The same report says: “It must not be taken for granted that this condition of things is confined to one place. Visits to various seaside resorts of a similar character on both north and south shores show little change for the better. Many individual cases are worse.”

The official inspection of many such summer resorts revealed sickening details connected with the large hotels and boarding houses. One hundred and fifty summer houses examined were, almost without exception, objectionable, on the score of danger to health, due in part to foul air, but more to contaminated well water. There is always a risk in the use of such water, and the only safe rule is to make privies and cess-pools absolutely tight, and frequently empty and disinfect them, so that they can not poison the water supply. Nearly every State health report abounds in instances of the outbreak of typhoid fever due to bad well water, and one affirms that the majority of wells in the rural districts of that state are tainted.

As is my custom, in order to adapt my lectures on “Village Improvements” to local needs, I made a cursory inspection of the streets and private grounds in the town of ⸺, which revealed a prolific source of peril to its citizens. Though I had heard nothing of the actual experience of the place, I spoke in strong terms of the danger of an early outbreak of typhoid fever and diphtheria, from the proximity of vaults and wells.
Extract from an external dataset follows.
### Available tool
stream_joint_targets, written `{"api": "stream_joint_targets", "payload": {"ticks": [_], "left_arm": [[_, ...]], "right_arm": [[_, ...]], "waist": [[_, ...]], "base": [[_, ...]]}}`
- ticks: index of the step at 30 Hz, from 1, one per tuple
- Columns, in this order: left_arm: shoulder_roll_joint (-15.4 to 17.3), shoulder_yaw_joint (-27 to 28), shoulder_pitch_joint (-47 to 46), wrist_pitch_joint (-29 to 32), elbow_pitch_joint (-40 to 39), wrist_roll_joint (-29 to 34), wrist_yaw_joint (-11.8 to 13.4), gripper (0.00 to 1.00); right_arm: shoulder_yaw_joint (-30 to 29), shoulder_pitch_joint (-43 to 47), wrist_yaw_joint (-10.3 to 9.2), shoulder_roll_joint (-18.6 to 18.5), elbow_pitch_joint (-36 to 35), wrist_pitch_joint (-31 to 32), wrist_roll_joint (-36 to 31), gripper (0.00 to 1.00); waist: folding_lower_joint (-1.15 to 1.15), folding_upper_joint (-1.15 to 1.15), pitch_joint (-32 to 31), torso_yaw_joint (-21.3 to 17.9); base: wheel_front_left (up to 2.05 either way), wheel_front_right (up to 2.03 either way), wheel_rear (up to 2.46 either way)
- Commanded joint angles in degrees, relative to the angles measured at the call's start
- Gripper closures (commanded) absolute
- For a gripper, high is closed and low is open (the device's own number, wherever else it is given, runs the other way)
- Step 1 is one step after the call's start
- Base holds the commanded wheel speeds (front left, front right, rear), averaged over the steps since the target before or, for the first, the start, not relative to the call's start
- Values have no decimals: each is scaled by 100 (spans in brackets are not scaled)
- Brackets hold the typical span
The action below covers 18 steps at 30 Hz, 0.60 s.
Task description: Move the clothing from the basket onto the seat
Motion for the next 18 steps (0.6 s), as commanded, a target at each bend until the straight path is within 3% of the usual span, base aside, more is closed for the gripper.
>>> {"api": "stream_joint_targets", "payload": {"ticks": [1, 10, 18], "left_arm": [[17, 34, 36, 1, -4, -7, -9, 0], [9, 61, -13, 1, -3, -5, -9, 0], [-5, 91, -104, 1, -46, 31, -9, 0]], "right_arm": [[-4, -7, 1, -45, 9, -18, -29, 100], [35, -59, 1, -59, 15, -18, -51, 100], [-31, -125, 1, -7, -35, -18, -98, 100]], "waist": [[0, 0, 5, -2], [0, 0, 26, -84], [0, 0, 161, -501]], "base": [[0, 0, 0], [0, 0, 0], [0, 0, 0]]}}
After the lecture I was informed that such a dire visitation had already desolated many homes, but it was regarded as “a mysterious visitation of Providence,” and nothing was done to abate the obvious cause of the pestilence. I find it exceedingly difficult to convince men of any danger from their water supply. They are apt to resent a disparagement of their wells as they would of their children, and yet I seldom inspect a town where there is not found urgent need of the warning, “Look carefully to your wells.” Gross sanitary defects are often found even around the homes of isolated farmers, with every natural advantage for drainage and healthfulness. Hence I advise that securing “better sanitary conditions in our homes and surroundings” be made prominent among the various objects of the “Village Improvement Associations” organized in many states, and now numbering nearly three hundred.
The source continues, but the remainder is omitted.